PHP and the Negative Lookahead

I am, quite unabashedly, a sucker for a good regex question. I dig regular expressions. I love their power, their flexibility and their precision. Often I’ll use a regex even when I don’t have to because I can be absolutely precise about what I want even at the expense of a millisecond or two.

Being the sucker that I am, I was thoroughly hooked when @benrasmusen asked for regex help on Twitter yesterday.

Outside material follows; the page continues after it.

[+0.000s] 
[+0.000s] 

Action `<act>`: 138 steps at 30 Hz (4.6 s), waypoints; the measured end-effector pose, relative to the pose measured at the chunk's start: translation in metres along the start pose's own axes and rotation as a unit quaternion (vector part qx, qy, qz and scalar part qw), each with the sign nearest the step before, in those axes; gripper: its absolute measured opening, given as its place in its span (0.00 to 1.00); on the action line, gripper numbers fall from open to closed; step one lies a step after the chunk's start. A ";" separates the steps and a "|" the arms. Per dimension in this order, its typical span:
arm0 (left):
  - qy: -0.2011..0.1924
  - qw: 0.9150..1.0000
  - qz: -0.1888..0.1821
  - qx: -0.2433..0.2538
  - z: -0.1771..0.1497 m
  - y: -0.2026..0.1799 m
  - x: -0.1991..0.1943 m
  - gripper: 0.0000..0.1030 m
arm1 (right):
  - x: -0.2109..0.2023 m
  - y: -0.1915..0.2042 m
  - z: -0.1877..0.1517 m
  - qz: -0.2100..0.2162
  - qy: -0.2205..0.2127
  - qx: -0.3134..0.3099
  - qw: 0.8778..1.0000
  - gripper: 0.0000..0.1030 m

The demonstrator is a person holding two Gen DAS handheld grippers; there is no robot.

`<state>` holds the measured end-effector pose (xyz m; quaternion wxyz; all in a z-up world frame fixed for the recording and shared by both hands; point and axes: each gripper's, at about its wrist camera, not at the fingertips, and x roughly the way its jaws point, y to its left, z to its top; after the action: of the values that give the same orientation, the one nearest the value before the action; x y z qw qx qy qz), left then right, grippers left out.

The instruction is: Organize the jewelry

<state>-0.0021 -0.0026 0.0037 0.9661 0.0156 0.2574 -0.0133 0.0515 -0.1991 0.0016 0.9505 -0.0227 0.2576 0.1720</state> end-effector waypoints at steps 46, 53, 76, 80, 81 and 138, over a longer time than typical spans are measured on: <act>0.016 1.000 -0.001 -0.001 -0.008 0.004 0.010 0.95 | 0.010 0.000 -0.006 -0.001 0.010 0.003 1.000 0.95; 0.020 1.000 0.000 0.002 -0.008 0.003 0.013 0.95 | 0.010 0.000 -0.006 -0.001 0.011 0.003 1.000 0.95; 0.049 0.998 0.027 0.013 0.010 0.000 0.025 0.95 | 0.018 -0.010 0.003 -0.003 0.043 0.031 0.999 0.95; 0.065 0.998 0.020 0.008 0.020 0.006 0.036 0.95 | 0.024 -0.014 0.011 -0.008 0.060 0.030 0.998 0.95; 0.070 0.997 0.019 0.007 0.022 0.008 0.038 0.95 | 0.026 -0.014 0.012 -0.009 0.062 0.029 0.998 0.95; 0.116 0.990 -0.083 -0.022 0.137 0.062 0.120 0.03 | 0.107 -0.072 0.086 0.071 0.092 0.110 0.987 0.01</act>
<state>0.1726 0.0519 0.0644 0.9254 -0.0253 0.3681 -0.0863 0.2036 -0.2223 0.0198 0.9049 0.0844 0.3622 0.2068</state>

He had a set of text that looked something like this:

<p>With more than 20 years’ experience recording, mixing, and mastering, I have an in-depth understanding of the mindsets involved in each step of a project. The focus of the mixer is the balances of the individual elements and how they relate to create a song. By contrast, the mastering engineer focuses on the song as a whole.</p>
<p>In mixing numerous songs for an album, the mixing engineer typically has a hard time creating consistency across all the songs. But the mastering engineer seeks to maintain energy levels and sonic flow among all the songs (except when not appropriate), creating a unified signature for the record. Those involved in recording a project often become emotionally attached to it, whereas the mastering engineer can provide an objective ear.</p>

He also had a set of terms that he wanted to find in that text so that he could replace each instance of the term with markup that injected a link around the text. For example, the word “mastering” might be replaced with:

<a href="#" title="A link to information about mastering">mastering</a>

The problem he was having was that the title attribute value applied to the injected link occasionally contained a word that matched a term that would be replaced in a future iteration. For example, in his case, the title of the link around “mastering” included the word “mix”. “Mix” was another term that had to be replaced with its own link and that happened after the replacement of “mastering”. Result: the instance of “mix” in the title attribute of one link was being replaced with another and he ended up with nested links – a new link nested right within the title attribute of another.

Oy.

Over the years, I think I’ve become a competent user of regex and perhaps even proficient. I am not, however, a guru. There are a number of concepts that elude me on a practical level, though I understand the theory well enough. One of these concepts is the lookahead and another is its sister concept, the lookbehind.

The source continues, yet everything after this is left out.